Eh?  I think turning around.  That sounds bad for someone.

It is. For me.

You see a man and his wife had hired a twin engine speed boat and had decided for some insane reason, to pull up close to where people from our boat were swimming. A few minutes earlier, my snorkelling brother in law had dived down just in time as the boat had bumbled lethally over his head, engines churning the water to meringue.

The idiot man on the boat jumps off to swim leaving his wife in the boat. She doesn’t know what she is doing.  She pushes a button and the engines rise up from the water, one prop still turning slowly, blades dripping.

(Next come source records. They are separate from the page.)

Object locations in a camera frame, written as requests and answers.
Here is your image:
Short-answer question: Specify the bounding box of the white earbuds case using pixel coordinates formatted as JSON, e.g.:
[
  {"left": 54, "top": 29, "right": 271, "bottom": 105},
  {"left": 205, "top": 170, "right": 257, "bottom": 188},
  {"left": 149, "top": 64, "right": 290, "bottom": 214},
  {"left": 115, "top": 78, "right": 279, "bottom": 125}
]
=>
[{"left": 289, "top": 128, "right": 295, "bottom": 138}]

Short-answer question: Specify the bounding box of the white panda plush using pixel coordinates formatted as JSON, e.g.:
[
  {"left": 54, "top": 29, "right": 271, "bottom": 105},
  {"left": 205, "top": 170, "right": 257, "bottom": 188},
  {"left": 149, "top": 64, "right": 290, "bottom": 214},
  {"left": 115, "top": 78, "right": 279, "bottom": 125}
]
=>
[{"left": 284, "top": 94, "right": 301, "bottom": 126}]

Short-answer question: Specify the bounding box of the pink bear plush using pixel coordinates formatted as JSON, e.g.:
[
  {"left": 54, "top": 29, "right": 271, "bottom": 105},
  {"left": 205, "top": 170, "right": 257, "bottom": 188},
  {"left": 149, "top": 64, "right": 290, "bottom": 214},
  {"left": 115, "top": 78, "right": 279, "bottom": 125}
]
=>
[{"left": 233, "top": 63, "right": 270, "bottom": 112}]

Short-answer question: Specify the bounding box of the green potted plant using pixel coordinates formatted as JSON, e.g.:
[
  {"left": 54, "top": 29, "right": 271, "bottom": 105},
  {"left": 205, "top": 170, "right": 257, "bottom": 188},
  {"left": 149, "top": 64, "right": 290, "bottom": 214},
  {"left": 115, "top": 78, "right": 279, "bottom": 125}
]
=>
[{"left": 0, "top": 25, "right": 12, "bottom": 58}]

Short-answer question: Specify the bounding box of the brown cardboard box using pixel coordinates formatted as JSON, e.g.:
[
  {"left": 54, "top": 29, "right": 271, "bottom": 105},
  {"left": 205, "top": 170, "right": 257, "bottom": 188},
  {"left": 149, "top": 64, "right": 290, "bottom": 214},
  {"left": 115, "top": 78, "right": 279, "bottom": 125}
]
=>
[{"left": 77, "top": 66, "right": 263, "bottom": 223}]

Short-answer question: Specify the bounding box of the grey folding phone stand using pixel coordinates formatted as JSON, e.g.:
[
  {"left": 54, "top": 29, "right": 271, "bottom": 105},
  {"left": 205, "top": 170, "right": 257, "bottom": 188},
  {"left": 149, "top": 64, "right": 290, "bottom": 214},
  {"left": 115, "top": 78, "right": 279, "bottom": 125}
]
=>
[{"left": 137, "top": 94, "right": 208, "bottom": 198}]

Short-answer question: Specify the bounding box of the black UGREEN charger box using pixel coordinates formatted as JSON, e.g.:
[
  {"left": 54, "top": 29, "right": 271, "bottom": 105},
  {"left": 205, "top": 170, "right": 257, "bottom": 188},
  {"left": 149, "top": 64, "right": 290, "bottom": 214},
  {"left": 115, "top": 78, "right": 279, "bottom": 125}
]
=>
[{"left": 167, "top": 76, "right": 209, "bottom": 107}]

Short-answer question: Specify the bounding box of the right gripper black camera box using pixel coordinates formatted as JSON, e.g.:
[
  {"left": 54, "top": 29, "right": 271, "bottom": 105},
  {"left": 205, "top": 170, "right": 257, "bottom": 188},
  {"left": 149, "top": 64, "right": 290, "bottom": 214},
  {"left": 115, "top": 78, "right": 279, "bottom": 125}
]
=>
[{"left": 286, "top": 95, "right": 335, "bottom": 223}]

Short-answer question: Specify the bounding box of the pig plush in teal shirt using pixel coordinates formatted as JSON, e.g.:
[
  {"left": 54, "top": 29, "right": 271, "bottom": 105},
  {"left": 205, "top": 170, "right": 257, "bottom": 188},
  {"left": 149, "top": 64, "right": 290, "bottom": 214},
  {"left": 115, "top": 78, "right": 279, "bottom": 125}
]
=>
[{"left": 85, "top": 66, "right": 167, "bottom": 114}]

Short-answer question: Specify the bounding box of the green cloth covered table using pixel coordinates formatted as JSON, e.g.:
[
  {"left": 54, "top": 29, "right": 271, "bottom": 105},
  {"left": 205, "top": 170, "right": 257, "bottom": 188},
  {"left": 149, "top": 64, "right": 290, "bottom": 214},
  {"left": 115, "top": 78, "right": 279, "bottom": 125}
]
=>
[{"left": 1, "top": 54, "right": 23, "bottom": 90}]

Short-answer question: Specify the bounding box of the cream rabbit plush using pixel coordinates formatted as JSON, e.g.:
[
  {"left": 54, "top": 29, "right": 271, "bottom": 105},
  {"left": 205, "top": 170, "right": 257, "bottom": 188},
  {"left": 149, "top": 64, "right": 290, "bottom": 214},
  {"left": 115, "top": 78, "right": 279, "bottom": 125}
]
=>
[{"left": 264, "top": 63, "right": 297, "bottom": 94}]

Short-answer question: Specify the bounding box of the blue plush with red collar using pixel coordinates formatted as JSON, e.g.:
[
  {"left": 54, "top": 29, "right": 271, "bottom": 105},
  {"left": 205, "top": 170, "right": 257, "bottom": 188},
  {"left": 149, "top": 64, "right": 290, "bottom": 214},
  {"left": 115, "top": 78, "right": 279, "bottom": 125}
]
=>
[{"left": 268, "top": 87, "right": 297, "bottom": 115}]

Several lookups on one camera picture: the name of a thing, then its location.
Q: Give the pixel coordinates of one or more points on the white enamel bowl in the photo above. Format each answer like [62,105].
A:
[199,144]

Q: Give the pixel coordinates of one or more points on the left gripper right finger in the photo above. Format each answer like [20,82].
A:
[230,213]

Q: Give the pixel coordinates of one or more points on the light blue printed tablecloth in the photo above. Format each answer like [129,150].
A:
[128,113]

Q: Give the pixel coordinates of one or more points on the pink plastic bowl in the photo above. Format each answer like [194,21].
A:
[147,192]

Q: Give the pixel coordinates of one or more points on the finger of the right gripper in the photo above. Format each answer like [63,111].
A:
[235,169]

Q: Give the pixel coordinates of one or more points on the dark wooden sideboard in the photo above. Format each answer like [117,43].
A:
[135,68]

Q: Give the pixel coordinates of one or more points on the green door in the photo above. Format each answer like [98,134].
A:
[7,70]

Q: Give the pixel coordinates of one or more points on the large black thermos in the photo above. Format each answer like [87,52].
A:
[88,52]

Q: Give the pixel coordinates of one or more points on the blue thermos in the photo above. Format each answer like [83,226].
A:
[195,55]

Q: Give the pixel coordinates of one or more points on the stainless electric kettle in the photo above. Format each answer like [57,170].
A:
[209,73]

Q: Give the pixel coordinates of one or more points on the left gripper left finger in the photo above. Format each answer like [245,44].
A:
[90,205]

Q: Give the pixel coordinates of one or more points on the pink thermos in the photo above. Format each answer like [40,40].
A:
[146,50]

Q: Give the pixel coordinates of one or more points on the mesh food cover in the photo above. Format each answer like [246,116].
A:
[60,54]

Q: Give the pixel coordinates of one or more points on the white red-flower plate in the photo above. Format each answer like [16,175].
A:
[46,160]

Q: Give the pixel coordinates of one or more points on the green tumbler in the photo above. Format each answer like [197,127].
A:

Only she hasn’t thrown down the anchor and the boat drifts fast on the current directly into our turtle boat and directly into me – pinning me up against the ladder. One blade of one engine cuts into my waist and the weight of the boat knocks the breath from me and beings to squash me, like a bug, against the side of the turtle boat.


I don’t exactly know what happened next.  I DO know that with my little tunnel of sight I saw exactly what I needed to see.. where to push – and I did - with all my might. And all that crazy intense training worked. The weight lifts and the boat is pushed back and away. I am not crushed...in fact hardly hurt at all.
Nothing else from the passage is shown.